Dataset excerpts
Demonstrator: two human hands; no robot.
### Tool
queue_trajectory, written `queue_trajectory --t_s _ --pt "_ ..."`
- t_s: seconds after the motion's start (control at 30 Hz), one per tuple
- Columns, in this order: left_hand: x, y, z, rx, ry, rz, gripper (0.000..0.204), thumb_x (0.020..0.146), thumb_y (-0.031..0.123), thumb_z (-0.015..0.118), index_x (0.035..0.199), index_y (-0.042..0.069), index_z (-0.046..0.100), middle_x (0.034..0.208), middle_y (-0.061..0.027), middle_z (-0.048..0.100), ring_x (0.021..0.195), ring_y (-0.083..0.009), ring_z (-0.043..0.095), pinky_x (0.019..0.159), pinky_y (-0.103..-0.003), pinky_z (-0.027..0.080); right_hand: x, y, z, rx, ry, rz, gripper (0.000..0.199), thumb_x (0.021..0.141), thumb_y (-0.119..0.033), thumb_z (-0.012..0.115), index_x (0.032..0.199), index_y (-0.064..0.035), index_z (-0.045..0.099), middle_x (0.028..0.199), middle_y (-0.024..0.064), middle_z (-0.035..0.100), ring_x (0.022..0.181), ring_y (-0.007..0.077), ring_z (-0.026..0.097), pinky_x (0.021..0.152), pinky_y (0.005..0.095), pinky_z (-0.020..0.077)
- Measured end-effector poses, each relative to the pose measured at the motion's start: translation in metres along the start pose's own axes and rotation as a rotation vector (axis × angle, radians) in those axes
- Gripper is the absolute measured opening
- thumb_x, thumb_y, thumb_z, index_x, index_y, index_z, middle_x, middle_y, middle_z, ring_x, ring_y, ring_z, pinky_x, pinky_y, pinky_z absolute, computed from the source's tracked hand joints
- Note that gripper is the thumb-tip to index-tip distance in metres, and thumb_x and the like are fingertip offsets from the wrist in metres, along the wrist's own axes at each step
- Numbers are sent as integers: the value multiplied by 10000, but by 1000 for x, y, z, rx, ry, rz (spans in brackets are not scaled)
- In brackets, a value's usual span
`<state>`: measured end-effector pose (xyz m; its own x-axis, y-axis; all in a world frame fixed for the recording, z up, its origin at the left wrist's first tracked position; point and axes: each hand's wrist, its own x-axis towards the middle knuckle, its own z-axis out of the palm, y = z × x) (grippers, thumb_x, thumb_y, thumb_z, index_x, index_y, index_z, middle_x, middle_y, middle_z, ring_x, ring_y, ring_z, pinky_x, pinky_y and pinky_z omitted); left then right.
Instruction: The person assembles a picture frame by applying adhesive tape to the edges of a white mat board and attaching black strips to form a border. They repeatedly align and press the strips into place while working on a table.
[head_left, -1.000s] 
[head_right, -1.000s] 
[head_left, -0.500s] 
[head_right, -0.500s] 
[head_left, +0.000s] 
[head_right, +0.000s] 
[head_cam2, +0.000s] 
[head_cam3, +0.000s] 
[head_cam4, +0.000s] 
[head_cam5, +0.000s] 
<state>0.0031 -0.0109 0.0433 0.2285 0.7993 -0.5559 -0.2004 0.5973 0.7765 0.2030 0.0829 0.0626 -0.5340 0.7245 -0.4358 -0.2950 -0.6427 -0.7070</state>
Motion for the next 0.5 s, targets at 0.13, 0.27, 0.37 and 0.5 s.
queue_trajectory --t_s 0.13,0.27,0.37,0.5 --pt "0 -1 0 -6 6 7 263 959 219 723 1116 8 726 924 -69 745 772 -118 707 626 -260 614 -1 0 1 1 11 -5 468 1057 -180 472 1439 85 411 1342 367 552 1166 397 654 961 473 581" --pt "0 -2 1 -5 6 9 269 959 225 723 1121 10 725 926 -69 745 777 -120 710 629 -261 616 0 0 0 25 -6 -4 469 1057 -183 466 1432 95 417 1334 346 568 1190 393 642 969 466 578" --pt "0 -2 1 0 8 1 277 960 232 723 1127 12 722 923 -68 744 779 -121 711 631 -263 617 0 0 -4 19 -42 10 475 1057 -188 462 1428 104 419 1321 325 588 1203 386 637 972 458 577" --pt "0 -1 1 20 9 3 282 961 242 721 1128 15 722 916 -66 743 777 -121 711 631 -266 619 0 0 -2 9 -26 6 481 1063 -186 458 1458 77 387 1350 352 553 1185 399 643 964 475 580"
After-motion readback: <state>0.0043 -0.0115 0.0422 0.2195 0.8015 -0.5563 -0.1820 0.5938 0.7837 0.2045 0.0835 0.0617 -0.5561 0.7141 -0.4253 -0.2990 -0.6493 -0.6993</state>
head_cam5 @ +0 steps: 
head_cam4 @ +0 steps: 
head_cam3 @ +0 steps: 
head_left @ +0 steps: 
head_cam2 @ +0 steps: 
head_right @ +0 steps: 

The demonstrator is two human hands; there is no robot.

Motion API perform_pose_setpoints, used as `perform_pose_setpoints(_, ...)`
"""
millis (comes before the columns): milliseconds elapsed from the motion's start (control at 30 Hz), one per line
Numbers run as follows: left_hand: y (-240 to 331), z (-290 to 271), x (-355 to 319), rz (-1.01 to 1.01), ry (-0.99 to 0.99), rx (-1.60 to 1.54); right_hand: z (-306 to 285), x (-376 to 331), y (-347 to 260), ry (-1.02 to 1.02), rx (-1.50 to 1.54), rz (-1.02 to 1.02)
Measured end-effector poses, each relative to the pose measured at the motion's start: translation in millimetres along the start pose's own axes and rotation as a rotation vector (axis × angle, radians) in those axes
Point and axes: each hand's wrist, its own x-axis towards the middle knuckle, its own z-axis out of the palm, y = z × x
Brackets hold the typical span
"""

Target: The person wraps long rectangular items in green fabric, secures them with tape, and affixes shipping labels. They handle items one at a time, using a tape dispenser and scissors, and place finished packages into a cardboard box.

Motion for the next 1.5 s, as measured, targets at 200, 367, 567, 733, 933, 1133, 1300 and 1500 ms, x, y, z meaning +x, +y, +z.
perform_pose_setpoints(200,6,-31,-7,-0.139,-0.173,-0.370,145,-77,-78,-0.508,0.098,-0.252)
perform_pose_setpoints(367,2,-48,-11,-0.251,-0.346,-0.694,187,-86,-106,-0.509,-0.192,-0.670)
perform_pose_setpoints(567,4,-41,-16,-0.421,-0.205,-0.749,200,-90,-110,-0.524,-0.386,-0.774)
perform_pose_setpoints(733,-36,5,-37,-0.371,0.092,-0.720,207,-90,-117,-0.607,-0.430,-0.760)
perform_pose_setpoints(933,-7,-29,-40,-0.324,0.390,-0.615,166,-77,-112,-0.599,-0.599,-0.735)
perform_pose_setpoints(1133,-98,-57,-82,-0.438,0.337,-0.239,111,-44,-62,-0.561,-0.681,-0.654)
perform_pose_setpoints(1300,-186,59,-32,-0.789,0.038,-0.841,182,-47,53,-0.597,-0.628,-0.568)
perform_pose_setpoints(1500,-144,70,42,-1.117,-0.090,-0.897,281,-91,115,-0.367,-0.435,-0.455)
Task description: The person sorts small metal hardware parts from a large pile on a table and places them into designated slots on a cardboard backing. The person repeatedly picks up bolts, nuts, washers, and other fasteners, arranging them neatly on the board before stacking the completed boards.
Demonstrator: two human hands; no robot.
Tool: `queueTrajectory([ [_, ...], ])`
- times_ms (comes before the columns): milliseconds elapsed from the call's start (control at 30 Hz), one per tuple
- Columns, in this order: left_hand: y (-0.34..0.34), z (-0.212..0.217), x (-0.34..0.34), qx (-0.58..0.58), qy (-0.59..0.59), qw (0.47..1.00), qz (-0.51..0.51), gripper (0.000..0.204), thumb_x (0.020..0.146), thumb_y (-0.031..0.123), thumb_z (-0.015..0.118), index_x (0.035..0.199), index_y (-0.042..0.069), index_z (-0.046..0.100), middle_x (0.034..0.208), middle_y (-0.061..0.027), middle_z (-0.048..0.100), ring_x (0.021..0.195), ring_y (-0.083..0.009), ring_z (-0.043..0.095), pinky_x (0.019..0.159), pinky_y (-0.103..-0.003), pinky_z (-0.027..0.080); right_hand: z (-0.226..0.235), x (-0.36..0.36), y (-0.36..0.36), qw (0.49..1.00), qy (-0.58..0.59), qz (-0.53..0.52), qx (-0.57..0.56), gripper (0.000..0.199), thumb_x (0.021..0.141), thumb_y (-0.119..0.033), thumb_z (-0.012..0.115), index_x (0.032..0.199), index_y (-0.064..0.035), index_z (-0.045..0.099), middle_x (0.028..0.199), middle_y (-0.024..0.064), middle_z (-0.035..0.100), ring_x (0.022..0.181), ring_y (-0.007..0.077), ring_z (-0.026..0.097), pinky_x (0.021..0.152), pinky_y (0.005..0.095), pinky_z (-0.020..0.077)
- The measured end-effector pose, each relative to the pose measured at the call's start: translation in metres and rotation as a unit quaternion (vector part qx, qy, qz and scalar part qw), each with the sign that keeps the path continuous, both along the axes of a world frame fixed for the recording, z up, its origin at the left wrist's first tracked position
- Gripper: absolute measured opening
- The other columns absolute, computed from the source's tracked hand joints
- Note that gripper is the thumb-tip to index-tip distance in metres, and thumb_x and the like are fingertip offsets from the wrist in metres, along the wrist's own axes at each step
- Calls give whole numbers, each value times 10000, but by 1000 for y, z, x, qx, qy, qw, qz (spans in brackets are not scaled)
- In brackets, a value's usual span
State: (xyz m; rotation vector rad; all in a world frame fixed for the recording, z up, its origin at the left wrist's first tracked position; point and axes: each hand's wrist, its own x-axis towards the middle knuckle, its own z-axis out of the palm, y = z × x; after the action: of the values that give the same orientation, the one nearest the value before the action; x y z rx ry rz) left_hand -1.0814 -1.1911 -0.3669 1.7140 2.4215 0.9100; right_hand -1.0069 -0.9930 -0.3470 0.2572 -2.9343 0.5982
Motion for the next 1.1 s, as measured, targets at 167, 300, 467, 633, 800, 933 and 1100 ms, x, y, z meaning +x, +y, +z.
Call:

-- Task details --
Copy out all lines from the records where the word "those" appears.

-- Written response --
- Measured end-effector poses, each relative to the pose measured at the motion's start: translation in metres along the start pose's own axes and rotation as a rotation vector (axis × angle, radians) in those axes
Measured end-effector poses, each relative to the pose measured at the motion's start: translation in millimetres along the start pose's own axes and rotation as a rotation vector (axis × angle, radians) in those axes

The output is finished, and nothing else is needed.